Exercise objective: Whenever the string "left" turns up in a line below, that line should be copied.

(Data section)

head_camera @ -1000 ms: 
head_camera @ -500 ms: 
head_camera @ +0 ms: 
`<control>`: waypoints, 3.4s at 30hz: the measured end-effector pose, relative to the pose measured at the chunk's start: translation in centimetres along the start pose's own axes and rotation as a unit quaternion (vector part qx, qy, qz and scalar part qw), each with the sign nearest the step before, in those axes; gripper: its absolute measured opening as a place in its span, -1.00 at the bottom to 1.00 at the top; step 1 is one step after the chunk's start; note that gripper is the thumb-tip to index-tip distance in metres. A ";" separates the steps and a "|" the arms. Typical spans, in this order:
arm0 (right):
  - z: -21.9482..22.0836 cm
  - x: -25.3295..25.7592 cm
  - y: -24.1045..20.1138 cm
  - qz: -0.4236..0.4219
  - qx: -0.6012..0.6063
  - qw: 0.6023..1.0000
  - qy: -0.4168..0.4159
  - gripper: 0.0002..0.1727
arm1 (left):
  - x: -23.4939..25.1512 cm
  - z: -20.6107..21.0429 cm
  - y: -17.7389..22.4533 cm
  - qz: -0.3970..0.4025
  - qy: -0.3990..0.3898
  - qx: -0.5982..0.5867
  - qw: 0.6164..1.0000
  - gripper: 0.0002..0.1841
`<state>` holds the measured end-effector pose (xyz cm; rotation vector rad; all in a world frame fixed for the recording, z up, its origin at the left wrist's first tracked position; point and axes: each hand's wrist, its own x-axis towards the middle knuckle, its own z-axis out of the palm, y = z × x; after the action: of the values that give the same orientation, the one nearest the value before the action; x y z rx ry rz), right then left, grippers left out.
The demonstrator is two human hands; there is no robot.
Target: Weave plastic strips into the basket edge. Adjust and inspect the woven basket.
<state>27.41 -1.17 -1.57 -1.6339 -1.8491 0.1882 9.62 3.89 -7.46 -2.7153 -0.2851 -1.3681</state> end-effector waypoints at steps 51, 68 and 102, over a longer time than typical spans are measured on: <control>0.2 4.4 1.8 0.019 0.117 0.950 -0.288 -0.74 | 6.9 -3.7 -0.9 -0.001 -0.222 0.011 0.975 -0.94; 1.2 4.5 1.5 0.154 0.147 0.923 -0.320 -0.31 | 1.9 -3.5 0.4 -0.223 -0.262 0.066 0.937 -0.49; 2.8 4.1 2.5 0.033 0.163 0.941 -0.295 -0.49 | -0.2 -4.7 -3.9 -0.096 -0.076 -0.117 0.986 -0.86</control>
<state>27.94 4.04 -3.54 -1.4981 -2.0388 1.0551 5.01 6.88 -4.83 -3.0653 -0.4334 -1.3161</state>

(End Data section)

Response for this exercise:
arm1 (left):
`<state>` holds the measured end-effector pose (xyz cm; rotation vector rad; all in a world frame fixed for the recording, z up, its origin at the left wrist's first tracked position; point and axes: each hand's wrist, its own x-axis towards the middle knuckle, its own z-axis out of the palm, y = z × x; after the action: of the values that give the same orientation, the one nearest the value before the action; x y z rx ry rz), right then left, grippers left out.

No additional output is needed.